To further showcase just how much I’ve been slacking on this blog, this record was sent to me at the same time as Jet Black’s wonderful L’Ere du Vide, which I got before Christmas.
Admittedly, it was a little hard for me to give this record the time it deserves, buried as it was under a deluge of Christmas records that I was spending more time with. But as I’ve listened to this bit of rambunctious alt-rock, I’ve fallen in love with it.
Within the first few moments you can tell what they were into as teenagers. There are shades of Nirvana, Smashing Pumpkins, Dinosaur Jr., and other 90s heroes. And like those bands, Late Bloomer is undeniably a guitar band: the tones are thick and heavy, run through an arsenal of distortion pedals, fuzz, wahs, and phasers. Guitar solos are an intrinsic part of each song—a key element without which the composition would fall apart.
That said, it often seems like bands like this dump all their energy into writing great riffs and let the vocal side of things languish. As beloved as Dinosaur Jr. is, no one is writing home about J Mascis’ voice. But Late Bloomer is not afraid to write a great pop song. Even the noisiest track is filled to the brim with singalong hooks. This is especially true of “Mirror,” the feedback laden A-side closer that explodes with the anthemic cry of, “I’m not who I think I see in the mirror.” A few repeats in, you can’t help but sing along.
This intersection of guitar discipleship and popcraft is evident from the getgo. “Use Your Words” opens the record with a brilliant piece of slacker rock that perfectly displays what’s coming. It’s followed by the six-minute “Dr. Abernathy,” which opens delicately with a subdued bass riff and long-noted guitar leads, exploding with a blissful chorus. “Children” slows down for a bit, crashing morosely with ringing chords before kicking in with an uptempo number about nostalgia.

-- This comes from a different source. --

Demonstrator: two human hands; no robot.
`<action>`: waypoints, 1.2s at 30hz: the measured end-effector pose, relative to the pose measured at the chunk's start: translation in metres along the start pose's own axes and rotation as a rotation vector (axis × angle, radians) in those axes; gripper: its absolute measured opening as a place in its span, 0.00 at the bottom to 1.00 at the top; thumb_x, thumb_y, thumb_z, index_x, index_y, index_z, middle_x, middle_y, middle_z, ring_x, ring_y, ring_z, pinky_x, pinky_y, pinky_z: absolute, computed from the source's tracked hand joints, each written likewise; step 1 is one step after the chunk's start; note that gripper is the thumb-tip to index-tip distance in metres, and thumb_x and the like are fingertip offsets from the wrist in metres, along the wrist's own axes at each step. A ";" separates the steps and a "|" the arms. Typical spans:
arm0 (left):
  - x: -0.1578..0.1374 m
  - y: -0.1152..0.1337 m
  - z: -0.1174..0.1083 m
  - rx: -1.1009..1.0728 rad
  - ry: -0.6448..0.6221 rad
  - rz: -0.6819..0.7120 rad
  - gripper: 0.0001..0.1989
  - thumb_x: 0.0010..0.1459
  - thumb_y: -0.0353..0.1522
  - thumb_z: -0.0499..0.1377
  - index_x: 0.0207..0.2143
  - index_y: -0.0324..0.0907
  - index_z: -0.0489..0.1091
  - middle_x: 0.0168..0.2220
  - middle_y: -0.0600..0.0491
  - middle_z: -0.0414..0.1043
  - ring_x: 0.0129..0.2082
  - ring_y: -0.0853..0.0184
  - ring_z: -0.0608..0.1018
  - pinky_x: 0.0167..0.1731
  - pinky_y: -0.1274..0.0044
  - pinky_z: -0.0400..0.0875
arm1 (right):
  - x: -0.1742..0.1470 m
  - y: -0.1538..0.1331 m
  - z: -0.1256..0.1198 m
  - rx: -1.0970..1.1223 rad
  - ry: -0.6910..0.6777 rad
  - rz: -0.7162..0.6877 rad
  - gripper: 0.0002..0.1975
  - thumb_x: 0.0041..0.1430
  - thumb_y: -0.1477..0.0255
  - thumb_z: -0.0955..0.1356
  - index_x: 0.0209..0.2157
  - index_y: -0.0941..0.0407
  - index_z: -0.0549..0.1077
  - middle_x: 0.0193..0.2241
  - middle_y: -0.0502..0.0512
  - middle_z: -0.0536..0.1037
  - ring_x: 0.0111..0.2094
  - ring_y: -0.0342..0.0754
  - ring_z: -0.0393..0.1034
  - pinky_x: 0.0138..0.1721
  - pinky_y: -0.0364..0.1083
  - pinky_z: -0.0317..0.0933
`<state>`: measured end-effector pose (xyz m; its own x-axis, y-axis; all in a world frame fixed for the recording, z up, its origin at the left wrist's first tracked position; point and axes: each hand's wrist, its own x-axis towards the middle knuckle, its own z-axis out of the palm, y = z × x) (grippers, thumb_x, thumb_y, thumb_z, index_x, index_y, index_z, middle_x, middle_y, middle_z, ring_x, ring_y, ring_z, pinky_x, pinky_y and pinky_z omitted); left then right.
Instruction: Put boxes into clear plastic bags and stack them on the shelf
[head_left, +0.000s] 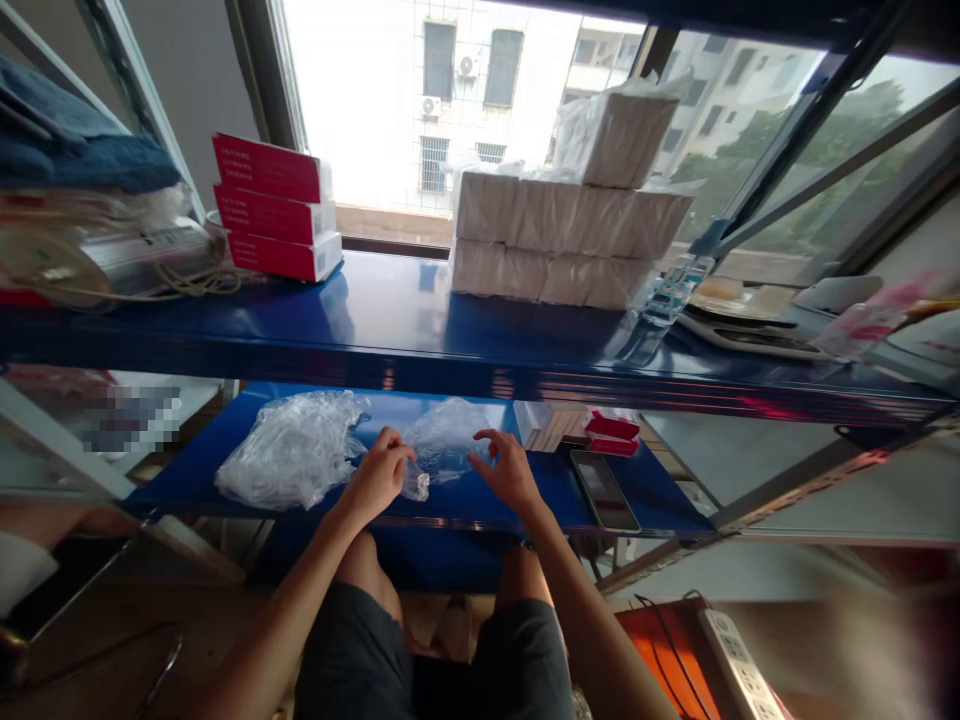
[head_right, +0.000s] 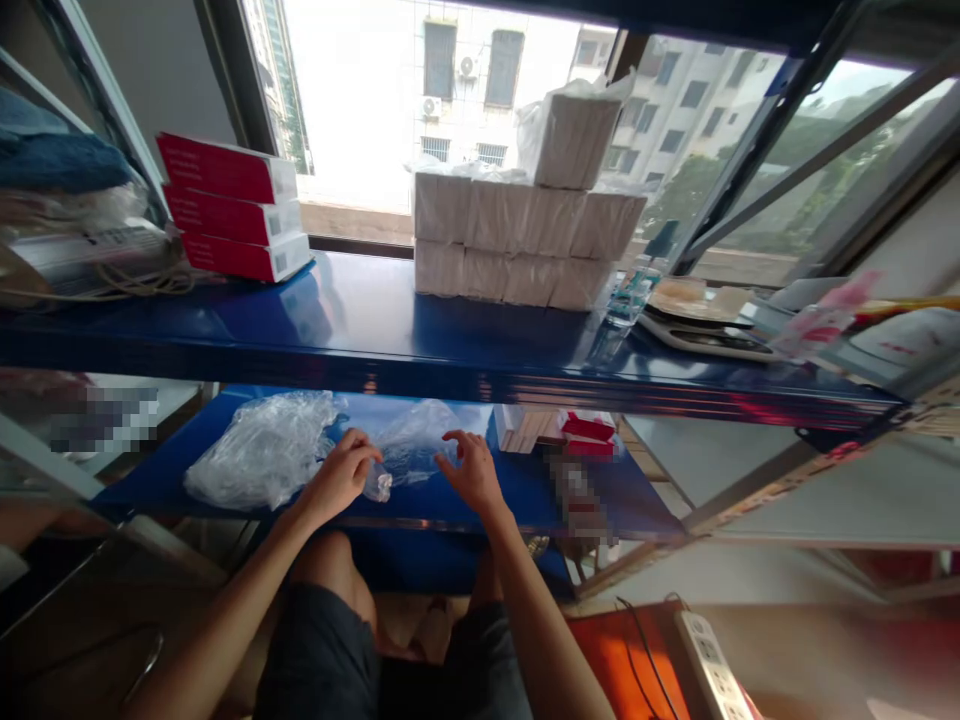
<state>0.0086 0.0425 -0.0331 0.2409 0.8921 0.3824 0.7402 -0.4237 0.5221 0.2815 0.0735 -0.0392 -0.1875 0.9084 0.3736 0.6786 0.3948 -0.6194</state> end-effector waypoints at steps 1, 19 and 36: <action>0.003 0.004 0.003 0.051 0.006 -0.028 0.15 0.66 0.26 0.50 0.35 0.40 0.77 0.42 0.47 0.66 0.35 0.67 0.75 0.40 0.75 0.73 | -0.002 0.001 -0.004 0.033 -0.022 -0.001 0.14 0.64 0.64 0.69 0.48 0.54 0.77 0.35 0.56 0.73 0.35 0.51 0.72 0.39 0.50 0.69; 0.029 0.015 0.028 0.184 0.057 -0.088 0.27 0.65 0.22 0.49 0.65 0.43 0.63 0.47 0.45 0.71 0.43 0.61 0.78 0.49 0.70 0.74 | -0.003 -0.020 -0.010 -0.428 -0.082 0.055 0.16 0.69 0.66 0.65 0.34 0.56 0.82 0.40 0.63 0.82 0.37 0.56 0.77 0.38 0.49 0.66; 0.048 -0.020 0.030 -0.127 -0.069 0.028 0.43 0.50 0.17 0.55 0.68 0.49 0.59 0.62 0.45 0.56 0.44 0.68 0.77 0.46 0.75 0.77 | 0.066 -0.018 0.006 -0.473 -0.494 -0.312 0.20 0.63 0.81 0.64 0.50 0.53 0.81 0.46 0.61 0.83 0.45 0.54 0.78 0.46 0.48 0.66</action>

“Things Change” opens side B with lazy, vibey verses, breaking in the chorus when vocalist Neil Mauney screams the album’s central treatise: “things change, but I won’t change”—perhaps a fitting mantra for a band that so perfectly captures the musical moment of the 90s that they’re emulating. “Backpatches” features restrained verses that feel almost like a version of the Beatles singing pop punk, which are contrasted by the riffiest, shoutiest chorus on the record. The two-minute “Anethesia” [sic] takes their sonic palette back a day, harkening to the kind of stabby post punk employed by Gang of Four and Talking Heads. Album closer “Watching You” removes any ounce of restraint they might have shown for the previous eight tracks and goes full scorched earth. The drums crash on the cymbals with abandon, the guitars riff violently, while the vocals nearly reach hardcore levels of screaming.
In all, Things Change is the work of a band who is able to point clearly at their inspirations without sounding derivative. For all the Dinosaur Jr. and Nirvana influence here, they never come off sounding like a second rate imitation. Instead, it feels like a trumpet blast heralding a new generation of alt-rock guitar shredders. And I say let them come.